Im Notfall zählt jede Minute. Das mobile Blutanalysegerät mobOx kann dank KI dem Rettungsteam zu schnellen Entscheidungen verhelfen.
Sind Weiterentwicklungen des Geräts geplant? Welche Modifikationen sind denkbar?
Müller: Wir sehen mobOx als mobile Blutanalyseplattform. Aufgrund des robusten optischen Messprinzips in Kombination mit den eingesetzten KI-basierten Algorithmen ist das System sehr flexibel und leicht erweiterbar. Mittelfristig streben wir an, weitere Parameter einer klassischen Blutgasanalyse in unser System zu integrieren. In den nächsten Monaten planen wir zunächst die Erweiterung um die in der Notfallmedizin häufig benötigten Parameter pH und pCO2. Zweiteres ist der Kohlendioxidpartialdruck, der Auskunft über die Lungen- und Herzfunktion gibt. Auch die mögliche Wechselwirkung von Cyaniden, wie sie in Rauchgasen enthalten sein können, mit dem Hämoglobin werden wir in Hinblick auf einen möglichen diagnostischen Ansatz hin prüfen.

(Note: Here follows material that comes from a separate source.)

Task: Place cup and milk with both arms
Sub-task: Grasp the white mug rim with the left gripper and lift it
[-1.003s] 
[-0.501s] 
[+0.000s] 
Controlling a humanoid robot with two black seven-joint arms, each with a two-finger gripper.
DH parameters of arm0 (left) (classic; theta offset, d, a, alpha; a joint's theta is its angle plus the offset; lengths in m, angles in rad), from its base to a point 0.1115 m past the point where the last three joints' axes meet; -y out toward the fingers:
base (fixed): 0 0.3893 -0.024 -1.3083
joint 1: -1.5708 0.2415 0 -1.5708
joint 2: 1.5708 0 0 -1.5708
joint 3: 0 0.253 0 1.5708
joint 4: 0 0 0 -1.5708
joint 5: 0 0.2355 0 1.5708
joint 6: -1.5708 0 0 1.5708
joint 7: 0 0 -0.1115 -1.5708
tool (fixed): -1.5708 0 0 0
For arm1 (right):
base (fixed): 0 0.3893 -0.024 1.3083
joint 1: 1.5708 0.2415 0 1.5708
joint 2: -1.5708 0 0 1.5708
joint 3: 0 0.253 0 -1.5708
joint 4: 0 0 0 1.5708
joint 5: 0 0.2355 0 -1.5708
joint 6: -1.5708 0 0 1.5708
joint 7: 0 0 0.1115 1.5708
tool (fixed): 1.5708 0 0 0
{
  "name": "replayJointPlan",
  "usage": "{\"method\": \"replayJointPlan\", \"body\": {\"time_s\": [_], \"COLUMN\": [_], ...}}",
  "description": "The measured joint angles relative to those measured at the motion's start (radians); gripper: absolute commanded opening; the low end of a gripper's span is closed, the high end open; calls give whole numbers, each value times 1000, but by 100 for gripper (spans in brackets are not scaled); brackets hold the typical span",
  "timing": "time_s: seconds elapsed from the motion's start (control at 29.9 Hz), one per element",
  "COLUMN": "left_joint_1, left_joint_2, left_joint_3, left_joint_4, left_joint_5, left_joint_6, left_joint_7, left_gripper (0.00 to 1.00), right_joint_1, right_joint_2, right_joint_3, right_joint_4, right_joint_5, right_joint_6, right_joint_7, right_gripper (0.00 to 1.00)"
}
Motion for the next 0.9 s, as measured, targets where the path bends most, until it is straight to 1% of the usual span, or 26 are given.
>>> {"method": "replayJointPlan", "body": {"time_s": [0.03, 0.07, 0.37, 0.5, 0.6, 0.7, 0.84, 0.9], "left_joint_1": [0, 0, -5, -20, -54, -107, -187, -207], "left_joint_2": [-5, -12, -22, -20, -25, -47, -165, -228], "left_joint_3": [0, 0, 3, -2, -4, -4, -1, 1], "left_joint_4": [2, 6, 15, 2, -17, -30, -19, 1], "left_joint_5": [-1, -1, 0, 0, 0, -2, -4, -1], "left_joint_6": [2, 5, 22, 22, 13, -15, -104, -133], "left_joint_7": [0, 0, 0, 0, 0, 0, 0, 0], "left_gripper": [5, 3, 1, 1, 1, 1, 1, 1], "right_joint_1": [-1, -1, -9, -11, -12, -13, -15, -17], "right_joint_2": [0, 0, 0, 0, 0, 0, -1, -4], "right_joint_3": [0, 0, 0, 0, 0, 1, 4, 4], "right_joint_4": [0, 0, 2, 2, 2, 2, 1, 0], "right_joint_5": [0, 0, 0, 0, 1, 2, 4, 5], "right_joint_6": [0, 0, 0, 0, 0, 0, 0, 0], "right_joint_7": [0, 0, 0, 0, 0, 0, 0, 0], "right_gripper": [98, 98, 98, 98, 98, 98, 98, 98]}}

Wie sieht Ihrer Meinung nach die Notfallmedizin der Zukunft aus?
Müller: Wie in vielen anderen Bereichen sehe ich hier einen klaren Trend zur Digitalisierung. Hiermit geht insbesondere die Vernetzung verschiedener Geräte und das entsprechende Datenmanagement einher. So wird es zukünftig meiner Meinung nach selbstverständlich sein, dass dem Personal in der Notaufnahme bereits vor der Ankunft des Patienten sämtliche Diagnosedaten in digitaler Form vorliegen. Einen weiteren Trend sehe ich in KI-gestützten Assistenzsystemen, die bei der Diagnose und Therapie die Einsatzkräfte unterstützen.